ダークナイト』には(やっぱり)届かなかった

こんな感じで色々と『ダークナイト』要素を感じつつも、全て今ひとつ足りない『脳男』なのでした。

しかしながら日本映画でダークヒーローものをやるとして、これくらいで面白ければ上出来なのかなと思う気持ちもあります。

うーん、何とも悩ましいんですがそもそもの話は『ダークナイト』と異なるわけで、設定なんかも違うんですから無理に寄せなくても良かったのではないかと思います。

部分部分で『ダークナイト』っぽいという程度でも満足出来ました。

救われない話がどうも好きらしい

さて、『脳男』というタイトルですが、真の主役は真梨子でしてそのストーリーの方が個人的に気に入りました。

ざっくり書きますと、

過去に真梨子の弟は小学生くらいの年齢で、染谷将太演じる志村に誘拐された後に殺されていて、真梨子の母は事件以来重度のうつ病を抱えています。精神科医として真梨子は弟を殺した志村に対して、ナラティブセラピー(真梨子の研究対象)というアプローチで心療を行います。ここでのナラティブセラピーは被害者の関係者と加害者が対面し、お互いにそれを受け入れることで前に進むというものです。その結果志村は少年院から出所可能になるまで回復し、すっかり更生した志村は出所し一人暮らしを始め働くことが決まりました。その後真梨子が脳男の精神鑑定を行なっている際に志村が病院に訪れ、出所の報告をした際、脳男は志村が既に再犯を繰り返していることを悟っています。緑川の事件解決後に、脳男は志村を悪と捉え殺してしまうのでした。そしてテレビでは志村の母親が泣きながら「息子が殺されて他の命が助かったなら良かった」というような発言をします。このテレビを見ていた真梨子の母親は、うつ病治療のために真梨子が以前から進めていたセラピーを受ける決意をするのですが、そのセラピーとは母親と志村を会わせるというもので既に実現は出来ないものだったのです。こうして真梨子は自身の信じていたことを大きく失ってしまうんのでした。

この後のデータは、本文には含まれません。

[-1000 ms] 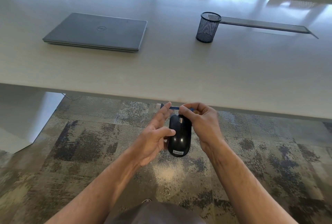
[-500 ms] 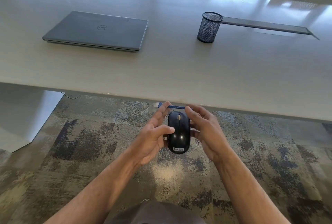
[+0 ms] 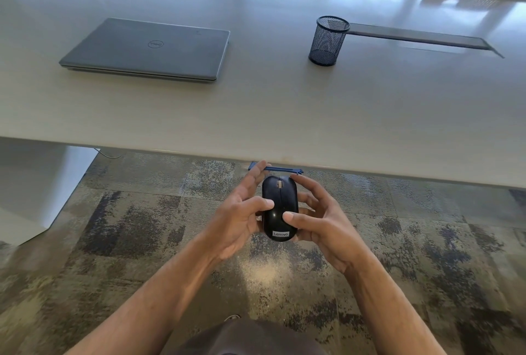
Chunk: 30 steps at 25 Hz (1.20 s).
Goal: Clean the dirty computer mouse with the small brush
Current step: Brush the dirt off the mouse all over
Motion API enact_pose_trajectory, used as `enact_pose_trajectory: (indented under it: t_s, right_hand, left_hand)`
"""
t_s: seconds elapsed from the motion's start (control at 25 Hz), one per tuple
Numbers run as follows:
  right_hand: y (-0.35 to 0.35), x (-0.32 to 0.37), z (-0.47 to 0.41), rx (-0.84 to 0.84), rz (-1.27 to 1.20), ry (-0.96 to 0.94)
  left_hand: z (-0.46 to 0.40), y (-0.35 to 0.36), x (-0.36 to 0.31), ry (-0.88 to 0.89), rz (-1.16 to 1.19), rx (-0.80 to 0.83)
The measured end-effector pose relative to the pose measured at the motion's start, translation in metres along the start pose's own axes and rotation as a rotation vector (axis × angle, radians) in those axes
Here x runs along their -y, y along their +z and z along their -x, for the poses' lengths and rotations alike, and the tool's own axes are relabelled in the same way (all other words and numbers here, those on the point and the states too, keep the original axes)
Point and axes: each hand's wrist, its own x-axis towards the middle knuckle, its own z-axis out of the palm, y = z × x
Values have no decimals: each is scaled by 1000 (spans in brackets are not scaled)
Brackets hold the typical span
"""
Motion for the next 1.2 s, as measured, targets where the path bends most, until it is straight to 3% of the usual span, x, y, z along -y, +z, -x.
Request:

ちょっと読みづらいかもですが、このプロットはグッと来るなあと思います。

真梨子が信じていたものが全て壊れ、裏切られてしまう絶望。更に、それで結果的に人の命が助かったという事実が拍車を掛けて、さらに良いですね。

本編よりこのストーリーの方が面白いってどういうことだよ!こっちだけで映画化したらどんより重く響く内容になったのかなと思うので勝手にスピンオフに期待します。

え、いや本気ですよ?

色々書いて来ましたが、とは言え、『脳男』は適度に考えさせられる話でありながら、ストーリーはすごく分かりやすく生田斗真がかっこ良くて松雪泰子がエロいのでオススメですよ。